Return the data in full, exactly as it was written.

[DATASET EXTRACT — start]

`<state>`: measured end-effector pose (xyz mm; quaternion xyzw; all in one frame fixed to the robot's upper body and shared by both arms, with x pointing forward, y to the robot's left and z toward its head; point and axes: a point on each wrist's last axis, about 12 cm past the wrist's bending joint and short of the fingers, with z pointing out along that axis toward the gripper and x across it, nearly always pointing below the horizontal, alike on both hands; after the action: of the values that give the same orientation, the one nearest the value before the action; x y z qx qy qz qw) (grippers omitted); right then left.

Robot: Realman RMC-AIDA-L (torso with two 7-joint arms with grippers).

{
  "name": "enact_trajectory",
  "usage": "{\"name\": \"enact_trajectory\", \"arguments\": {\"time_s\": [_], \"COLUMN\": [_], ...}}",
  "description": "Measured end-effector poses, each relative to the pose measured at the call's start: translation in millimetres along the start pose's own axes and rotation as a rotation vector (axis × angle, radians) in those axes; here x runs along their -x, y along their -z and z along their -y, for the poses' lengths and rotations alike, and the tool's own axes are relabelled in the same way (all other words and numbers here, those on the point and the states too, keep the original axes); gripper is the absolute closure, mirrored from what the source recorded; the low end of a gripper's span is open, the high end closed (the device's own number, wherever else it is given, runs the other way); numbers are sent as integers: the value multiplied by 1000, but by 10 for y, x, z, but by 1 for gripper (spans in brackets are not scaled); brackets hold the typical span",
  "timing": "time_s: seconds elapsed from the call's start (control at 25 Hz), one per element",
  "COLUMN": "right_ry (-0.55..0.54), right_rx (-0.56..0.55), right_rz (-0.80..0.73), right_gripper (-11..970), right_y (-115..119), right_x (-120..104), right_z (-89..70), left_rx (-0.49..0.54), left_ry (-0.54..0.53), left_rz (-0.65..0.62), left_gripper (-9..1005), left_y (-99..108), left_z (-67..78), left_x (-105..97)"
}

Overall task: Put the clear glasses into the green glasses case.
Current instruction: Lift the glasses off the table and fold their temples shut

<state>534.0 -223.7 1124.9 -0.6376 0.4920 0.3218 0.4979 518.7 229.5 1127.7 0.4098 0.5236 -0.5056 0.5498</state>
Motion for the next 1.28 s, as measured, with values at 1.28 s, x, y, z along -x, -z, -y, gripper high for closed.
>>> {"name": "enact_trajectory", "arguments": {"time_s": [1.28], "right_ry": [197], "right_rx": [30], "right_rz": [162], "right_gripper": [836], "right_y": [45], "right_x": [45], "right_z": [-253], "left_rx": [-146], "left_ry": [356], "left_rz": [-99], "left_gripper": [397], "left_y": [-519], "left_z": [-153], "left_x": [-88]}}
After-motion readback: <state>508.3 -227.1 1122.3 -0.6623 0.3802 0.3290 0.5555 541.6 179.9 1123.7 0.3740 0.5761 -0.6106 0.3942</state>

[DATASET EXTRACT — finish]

(ANSWER FOR THIS EXERCISE):
`<state>`: measured end-effector pose (xyz mm; quaternion xyzw; all in one frame fixed to the robot's upper body and shared by both arms, with x pointing forward, y to the robot's left and z toward its head; point and axes: a point on each wrist's last axis, about 12 cm past the wrist's bending joint and short of the fingers, with z pointing out along that axis toward the gripper and x across it, nearly always pointing below the horizontal, alike on both hands; after the action: of the values that give the same orientation, the one nearest the value before the action; x y z qx qy qz qw) (grippers omitted); right then left.

Robot: Realman RMC-AIDA-L (torso with two 7-joint arms with grippers).

{
  "name": "enact_trajectory",
  "usage": "{\"name\": \"enact_trajectory\", \"arguments\": {\"time_s\": [_], \"COLUMN\": [_], ...}}",
  "description": "Measured end-effector poses, each relative to the pose measured at the call's start: translation in millimetres along the start pose's own axes and rotation as a rotation vector (axis × angle, radians) in those axes; here x runs along their -x, y along their -z and z along their -y, for the poses' lengths and rotations alike, and the tool's own axes are relabelled in the same way (all other words and numbers here, those on the point and the states too, keep the original axes); gripper is the absolute closure, mirrored from what the source recorded; the low end of a gripper's span is open, the high end closed (the device's own number, wherever else it is given, runs the other way); numbers are sent as integers: the value multiplied by 1000, but by 10 for y, x, z, but by 1 for gripper (spans in brackets are not scaled); brackets hold the typical span",
  "timing": "time_s: seconds elapsed from the call's start (control at 25 Hz), one per element",
  "COLUMN": "right_ry (-0.55..0.54), right_rx (-0.56..0.55), right_rz (-0.80..0.73), right_gripper (-11..970), right_y (-115..119), right_x (-120..104), right_z (-89..70), left_rx (-0.49..0.54), left_ry (-0.54..0.53), left_rz (-0.65..0.62), left_gripper (-9..1005), left_y (-99..108), left_z (-67..78), left_x (-105..97)"
}

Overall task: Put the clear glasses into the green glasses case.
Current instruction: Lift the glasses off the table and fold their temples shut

<state>534.0 -223.7 1124.9 -0.6376 0.4920 0.3218 0.4979 518.7 229.5 1127.7 0.4098 0.5236 -0.5056 0.5498</state>
Motion for the next 1.28 s, as measured, with values at 1.28 s, x, y, z along -x, -z, -y, gripper high for closed.
>>> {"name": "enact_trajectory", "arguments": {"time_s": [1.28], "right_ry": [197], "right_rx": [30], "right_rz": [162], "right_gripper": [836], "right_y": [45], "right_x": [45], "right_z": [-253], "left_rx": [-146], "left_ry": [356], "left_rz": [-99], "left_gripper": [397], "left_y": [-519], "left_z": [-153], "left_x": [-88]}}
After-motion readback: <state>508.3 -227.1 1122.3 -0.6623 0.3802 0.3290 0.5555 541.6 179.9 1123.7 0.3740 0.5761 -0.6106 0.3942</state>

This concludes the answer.